#### Work item
For every line of the records below that holds "silver", add one. Give only the final total.

#### Supplied material

Segment Open

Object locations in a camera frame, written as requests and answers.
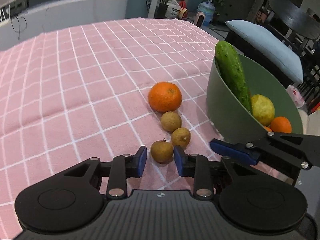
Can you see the black bench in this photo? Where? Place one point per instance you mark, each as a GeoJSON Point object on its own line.
{"type": "Point", "coordinates": [251, 52]}

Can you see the grey pedal trash bin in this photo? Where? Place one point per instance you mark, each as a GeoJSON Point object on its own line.
{"type": "Point", "coordinates": [137, 8]}

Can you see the orange tangerine back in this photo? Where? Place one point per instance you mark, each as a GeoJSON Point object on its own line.
{"type": "Point", "coordinates": [164, 97]}

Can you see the white plastic bag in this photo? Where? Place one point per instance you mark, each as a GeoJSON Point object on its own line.
{"type": "Point", "coordinates": [172, 9]}

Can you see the blue water jug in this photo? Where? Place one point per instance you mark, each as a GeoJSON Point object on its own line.
{"type": "Point", "coordinates": [208, 9]}

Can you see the orange tangerine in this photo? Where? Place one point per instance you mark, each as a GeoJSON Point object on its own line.
{"type": "Point", "coordinates": [268, 129]}
{"type": "Point", "coordinates": [164, 97]}
{"type": "Point", "coordinates": [281, 124]}

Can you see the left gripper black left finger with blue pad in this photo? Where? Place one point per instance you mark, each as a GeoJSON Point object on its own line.
{"type": "Point", "coordinates": [123, 167]}

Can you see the light blue cushion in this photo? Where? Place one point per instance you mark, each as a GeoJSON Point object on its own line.
{"type": "Point", "coordinates": [271, 47]}

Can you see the brown longan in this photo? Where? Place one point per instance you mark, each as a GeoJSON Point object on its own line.
{"type": "Point", "coordinates": [162, 151]}
{"type": "Point", "coordinates": [170, 121]}
{"type": "Point", "coordinates": [181, 137]}

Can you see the green cucumber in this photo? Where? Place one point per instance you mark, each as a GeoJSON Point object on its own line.
{"type": "Point", "coordinates": [232, 72]}

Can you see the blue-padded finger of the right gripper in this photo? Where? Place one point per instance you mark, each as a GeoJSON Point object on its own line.
{"type": "Point", "coordinates": [238, 152]}

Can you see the dark drawer cabinet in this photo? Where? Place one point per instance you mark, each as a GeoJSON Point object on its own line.
{"type": "Point", "coordinates": [234, 10]}

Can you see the small white heater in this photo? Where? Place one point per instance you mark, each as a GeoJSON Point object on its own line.
{"type": "Point", "coordinates": [199, 19]}

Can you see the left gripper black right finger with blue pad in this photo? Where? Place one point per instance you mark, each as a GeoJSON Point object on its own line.
{"type": "Point", "coordinates": [197, 167]}

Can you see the white plastic bag floor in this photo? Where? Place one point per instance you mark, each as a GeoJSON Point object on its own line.
{"type": "Point", "coordinates": [295, 96]}

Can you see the orange tangerine front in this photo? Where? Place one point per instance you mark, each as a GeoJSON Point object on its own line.
{"type": "Point", "coordinates": [268, 129]}

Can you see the pink checked tablecloth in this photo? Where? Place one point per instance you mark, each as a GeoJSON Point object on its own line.
{"type": "Point", "coordinates": [82, 92]}

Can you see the green colander bowl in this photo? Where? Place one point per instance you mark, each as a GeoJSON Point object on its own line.
{"type": "Point", "coordinates": [230, 117]}

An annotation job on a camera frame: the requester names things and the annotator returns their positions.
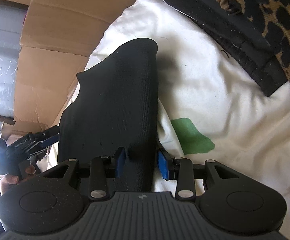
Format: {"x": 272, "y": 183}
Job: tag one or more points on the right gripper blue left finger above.
{"x": 103, "y": 168}

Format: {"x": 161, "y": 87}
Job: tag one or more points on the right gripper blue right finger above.
{"x": 179, "y": 169}

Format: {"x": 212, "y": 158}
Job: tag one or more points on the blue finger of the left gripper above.
{"x": 49, "y": 141}

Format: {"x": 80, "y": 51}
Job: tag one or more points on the black shorts with bear lining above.
{"x": 116, "y": 106}

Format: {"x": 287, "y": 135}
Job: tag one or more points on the person's left hand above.
{"x": 9, "y": 180}

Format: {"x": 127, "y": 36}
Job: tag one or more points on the brown cardboard sheet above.
{"x": 56, "y": 41}

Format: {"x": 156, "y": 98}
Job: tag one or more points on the grey plastic wrapped mattress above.
{"x": 11, "y": 21}

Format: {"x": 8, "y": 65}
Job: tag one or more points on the black folded garment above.
{"x": 237, "y": 36}

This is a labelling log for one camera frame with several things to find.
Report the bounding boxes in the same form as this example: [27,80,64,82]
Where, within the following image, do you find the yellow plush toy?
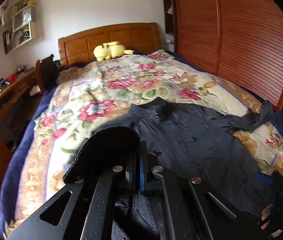
[93,41,134,62]

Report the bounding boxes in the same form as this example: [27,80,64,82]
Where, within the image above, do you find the wooden headboard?
[58,22,161,67]

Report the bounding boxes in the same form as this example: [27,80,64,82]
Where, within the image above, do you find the red object on desk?
[6,73,17,84]

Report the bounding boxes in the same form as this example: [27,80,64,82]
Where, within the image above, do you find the dark navy jacket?
[100,98,274,230]

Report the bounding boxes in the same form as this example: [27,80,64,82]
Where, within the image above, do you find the navy blue bed sheet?
[0,86,57,239]

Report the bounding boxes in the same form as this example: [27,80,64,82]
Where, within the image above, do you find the person's right hand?
[261,204,282,238]

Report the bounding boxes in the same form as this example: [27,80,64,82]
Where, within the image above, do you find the floral bed blanket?
[4,50,283,239]

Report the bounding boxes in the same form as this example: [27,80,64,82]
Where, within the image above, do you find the dark wooden corner shelf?
[163,0,174,34]

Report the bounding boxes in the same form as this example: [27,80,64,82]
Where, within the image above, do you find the louvered wooden wardrobe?
[174,0,283,109]

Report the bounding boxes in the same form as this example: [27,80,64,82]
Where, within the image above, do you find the white wall shelf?
[0,0,37,54]

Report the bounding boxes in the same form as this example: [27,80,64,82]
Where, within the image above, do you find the dark wooden chair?
[35,54,57,93]

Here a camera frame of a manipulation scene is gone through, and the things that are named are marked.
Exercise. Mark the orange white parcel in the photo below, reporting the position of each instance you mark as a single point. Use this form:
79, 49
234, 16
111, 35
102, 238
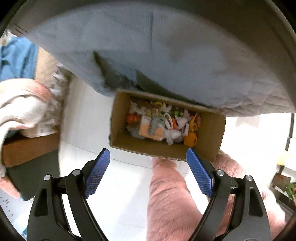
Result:
149, 130

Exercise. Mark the cardboard trash box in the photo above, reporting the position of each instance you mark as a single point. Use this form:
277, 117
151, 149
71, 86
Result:
186, 126

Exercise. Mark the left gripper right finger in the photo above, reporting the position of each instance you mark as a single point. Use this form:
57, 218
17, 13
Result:
248, 220

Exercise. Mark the pink fluffy garment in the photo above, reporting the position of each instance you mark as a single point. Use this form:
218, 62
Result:
31, 107

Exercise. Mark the grey quilted jacket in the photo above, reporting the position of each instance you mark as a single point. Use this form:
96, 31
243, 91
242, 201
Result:
236, 56

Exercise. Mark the pink fluffy trouser legs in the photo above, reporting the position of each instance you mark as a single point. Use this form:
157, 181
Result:
172, 213

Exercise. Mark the blue cloth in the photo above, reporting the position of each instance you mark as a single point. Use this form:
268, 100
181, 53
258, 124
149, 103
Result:
18, 59

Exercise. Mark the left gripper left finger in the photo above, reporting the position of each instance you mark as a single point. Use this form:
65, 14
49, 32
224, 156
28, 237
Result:
48, 220

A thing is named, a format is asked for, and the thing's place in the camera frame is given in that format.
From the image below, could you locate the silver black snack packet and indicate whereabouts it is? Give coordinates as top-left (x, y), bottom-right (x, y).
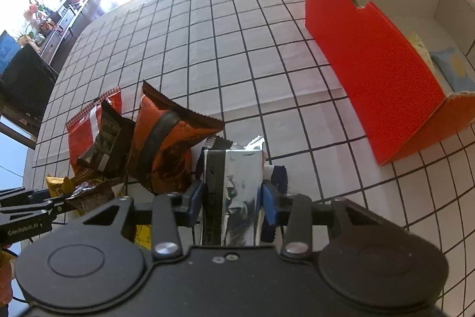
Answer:
top-left (195, 135), bottom-right (289, 247)

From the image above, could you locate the orange brown snack bag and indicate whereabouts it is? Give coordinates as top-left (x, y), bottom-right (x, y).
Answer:
top-left (126, 82), bottom-right (225, 195)

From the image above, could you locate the yellow minion snack packet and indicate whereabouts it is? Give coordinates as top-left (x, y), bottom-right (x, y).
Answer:
top-left (45, 175), bottom-right (75, 198)

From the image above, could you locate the brown chocolate bar wrapper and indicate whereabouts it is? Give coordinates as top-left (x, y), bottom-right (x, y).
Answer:
top-left (65, 169), bottom-right (125, 215)

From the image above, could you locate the dark brown snack packet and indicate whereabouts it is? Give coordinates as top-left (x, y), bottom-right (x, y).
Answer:
top-left (77, 100), bottom-right (135, 179)

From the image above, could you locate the red white snack bag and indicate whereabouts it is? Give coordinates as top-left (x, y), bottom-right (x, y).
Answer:
top-left (66, 87), bottom-right (122, 174)

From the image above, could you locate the black office chair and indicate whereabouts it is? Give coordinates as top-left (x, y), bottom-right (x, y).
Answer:
top-left (1, 44), bottom-right (58, 149)

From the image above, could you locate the black grid tablecloth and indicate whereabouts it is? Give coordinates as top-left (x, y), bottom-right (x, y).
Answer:
top-left (24, 0), bottom-right (474, 316)

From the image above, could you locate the pale yellow snack packet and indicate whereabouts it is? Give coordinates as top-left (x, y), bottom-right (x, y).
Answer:
top-left (407, 32), bottom-right (435, 72)

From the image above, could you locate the red cardboard box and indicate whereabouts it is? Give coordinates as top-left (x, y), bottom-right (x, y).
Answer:
top-left (305, 0), bottom-right (474, 164)

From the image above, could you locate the light blue snack packet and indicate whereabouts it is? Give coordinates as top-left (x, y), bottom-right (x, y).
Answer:
top-left (430, 47), bottom-right (474, 92)

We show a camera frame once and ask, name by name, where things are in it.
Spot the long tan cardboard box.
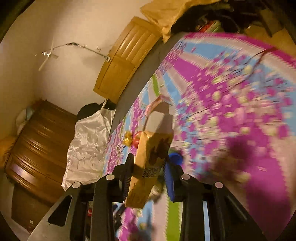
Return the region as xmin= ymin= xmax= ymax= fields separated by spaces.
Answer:
xmin=125 ymin=95 xmax=174 ymax=208

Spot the silver satin pillow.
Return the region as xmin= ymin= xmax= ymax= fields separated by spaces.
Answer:
xmin=61 ymin=109 xmax=115 ymax=191

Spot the dark wooden cabinet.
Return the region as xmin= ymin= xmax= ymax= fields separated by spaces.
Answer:
xmin=5 ymin=100 xmax=76 ymax=232

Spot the blue bottle cap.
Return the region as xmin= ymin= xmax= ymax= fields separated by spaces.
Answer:
xmin=169 ymin=153 xmax=183 ymax=166

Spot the yellow crumpled wrapper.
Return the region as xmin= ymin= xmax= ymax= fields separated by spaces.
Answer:
xmin=122 ymin=131 xmax=133 ymax=147

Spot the red apple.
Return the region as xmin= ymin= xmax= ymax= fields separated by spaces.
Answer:
xmin=132 ymin=131 xmax=142 ymax=149

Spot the floral purple bed sheet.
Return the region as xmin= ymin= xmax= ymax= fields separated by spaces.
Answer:
xmin=104 ymin=33 xmax=295 ymax=240

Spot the wooden headboard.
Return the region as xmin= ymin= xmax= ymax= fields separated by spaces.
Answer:
xmin=93 ymin=16 xmax=161 ymax=103

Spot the golden satin cloth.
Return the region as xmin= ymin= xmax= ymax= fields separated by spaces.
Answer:
xmin=140 ymin=0 xmax=221 ymax=43

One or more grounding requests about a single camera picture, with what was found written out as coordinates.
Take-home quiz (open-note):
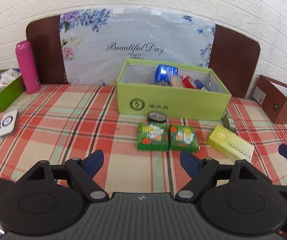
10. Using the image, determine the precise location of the toothpick pack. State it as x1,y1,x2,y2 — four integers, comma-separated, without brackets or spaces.
169,75,185,88

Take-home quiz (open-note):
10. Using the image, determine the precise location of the blue plastic box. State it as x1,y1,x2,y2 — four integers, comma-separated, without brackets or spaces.
154,64,178,83

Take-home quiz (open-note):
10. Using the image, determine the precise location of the green soap pack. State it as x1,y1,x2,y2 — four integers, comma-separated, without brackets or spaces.
137,122,169,151
168,125,200,153

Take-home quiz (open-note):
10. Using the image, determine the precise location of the yellow medicine box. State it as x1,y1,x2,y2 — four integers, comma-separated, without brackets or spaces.
207,125,254,162

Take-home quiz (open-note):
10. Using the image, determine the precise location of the plaid red bedsheet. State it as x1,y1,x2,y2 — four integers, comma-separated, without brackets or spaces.
0,85,287,193

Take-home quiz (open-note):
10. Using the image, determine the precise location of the brown cardboard box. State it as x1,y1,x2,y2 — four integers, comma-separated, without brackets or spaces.
252,75,287,124

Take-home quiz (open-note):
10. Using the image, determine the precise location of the small olive green box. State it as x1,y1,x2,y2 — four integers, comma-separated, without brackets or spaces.
222,113,237,133

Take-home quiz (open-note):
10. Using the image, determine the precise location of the black tape roll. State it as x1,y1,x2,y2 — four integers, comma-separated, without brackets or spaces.
147,111,167,123

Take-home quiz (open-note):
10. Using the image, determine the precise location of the light green storage box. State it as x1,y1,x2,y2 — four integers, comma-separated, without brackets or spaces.
116,59,231,121

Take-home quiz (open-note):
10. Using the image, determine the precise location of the blue packet under glove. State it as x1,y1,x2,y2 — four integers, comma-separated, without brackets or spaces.
194,79,208,91

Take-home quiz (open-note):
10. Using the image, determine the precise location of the red white small box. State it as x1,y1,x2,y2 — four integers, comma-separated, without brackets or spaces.
182,76,197,89

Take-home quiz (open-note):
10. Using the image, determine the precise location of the steel wool scrubber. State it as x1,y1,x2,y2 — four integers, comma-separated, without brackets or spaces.
155,80,170,87

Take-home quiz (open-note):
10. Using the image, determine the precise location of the pink thermos bottle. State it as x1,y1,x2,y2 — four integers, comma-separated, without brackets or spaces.
15,40,41,94

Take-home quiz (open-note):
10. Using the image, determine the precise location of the dark green tray box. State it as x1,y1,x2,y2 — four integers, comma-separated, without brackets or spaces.
0,69,26,112

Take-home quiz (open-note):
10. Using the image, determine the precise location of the dark brown wooden headboard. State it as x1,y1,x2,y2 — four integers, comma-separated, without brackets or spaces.
26,15,261,98

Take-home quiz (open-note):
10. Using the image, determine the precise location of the floral Beautiful Day pillow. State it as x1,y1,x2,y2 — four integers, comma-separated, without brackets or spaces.
59,7,216,85

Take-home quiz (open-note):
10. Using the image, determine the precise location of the white wireless charger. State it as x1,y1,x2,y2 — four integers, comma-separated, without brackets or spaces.
0,109,18,138

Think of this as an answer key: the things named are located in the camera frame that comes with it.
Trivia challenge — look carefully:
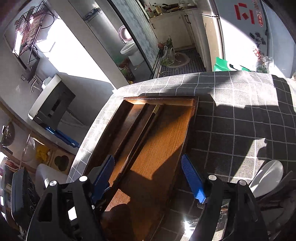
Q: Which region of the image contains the white kitchen cabinet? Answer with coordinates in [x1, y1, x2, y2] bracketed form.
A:
[149, 9, 201, 53]

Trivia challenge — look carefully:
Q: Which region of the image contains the grey checked tablecloth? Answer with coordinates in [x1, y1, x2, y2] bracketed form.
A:
[67, 71, 295, 240]

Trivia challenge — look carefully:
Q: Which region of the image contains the black wire wall rack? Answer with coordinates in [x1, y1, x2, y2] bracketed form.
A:
[13, 1, 55, 64]

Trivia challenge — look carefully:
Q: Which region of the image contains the white and black box appliance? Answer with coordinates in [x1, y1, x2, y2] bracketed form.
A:
[28, 75, 76, 130]

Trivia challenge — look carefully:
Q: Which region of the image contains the silver refrigerator with stickers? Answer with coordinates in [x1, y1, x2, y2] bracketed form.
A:
[201, 0, 271, 72]

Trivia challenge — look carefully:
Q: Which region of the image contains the green and white bag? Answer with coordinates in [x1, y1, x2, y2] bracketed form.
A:
[213, 57, 251, 72]

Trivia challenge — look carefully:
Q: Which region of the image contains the white toilet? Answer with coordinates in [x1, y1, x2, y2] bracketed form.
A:
[118, 25, 144, 66]

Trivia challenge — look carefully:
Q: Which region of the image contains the white ceramic spoon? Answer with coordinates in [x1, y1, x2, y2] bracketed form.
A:
[249, 160, 283, 198]

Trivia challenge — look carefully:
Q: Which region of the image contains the dark chopstick with gold tip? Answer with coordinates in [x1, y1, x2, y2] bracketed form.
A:
[114, 103, 162, 174]

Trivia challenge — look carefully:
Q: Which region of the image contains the brown wooden utensil tray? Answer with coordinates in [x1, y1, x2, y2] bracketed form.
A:
[85, 95, 198, 240]

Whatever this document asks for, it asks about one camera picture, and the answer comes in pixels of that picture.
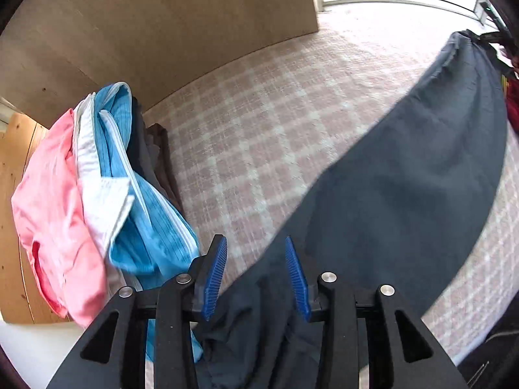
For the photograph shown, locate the dark grey trousers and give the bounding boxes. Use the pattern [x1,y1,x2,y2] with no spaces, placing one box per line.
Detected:
[194,31,507,388]

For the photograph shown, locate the dark brown folded clothes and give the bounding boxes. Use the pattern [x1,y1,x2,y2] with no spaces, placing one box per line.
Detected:
[127,97,185,216]

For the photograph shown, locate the black garment with yellow stripes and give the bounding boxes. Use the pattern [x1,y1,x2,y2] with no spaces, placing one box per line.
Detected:
[498,56,518,96]

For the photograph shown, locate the dark red garment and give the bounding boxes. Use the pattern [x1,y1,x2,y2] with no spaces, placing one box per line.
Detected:
[506,85,519,134]

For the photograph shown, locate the light blue garment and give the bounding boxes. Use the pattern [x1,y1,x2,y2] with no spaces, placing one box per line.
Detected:
[93,81,204,364]

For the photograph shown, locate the white shirt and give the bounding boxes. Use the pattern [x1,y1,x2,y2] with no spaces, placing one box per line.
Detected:
[72,93,135,296]

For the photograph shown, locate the pink shirt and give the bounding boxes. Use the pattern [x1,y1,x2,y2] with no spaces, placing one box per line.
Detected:
[11,110,107,327]

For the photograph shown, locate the pink plaid table cloth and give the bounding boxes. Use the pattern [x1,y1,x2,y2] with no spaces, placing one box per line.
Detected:
[145,4,518,363]

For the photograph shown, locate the black jacket with zippers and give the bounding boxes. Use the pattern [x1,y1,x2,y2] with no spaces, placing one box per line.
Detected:
[455,323,519,389]

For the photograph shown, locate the large brown wooden board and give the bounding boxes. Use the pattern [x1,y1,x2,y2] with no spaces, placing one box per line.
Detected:
[1,0,319,126]

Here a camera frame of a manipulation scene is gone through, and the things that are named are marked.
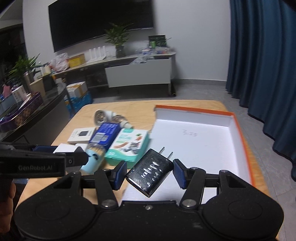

Segment Closed

#### Solution for this task
3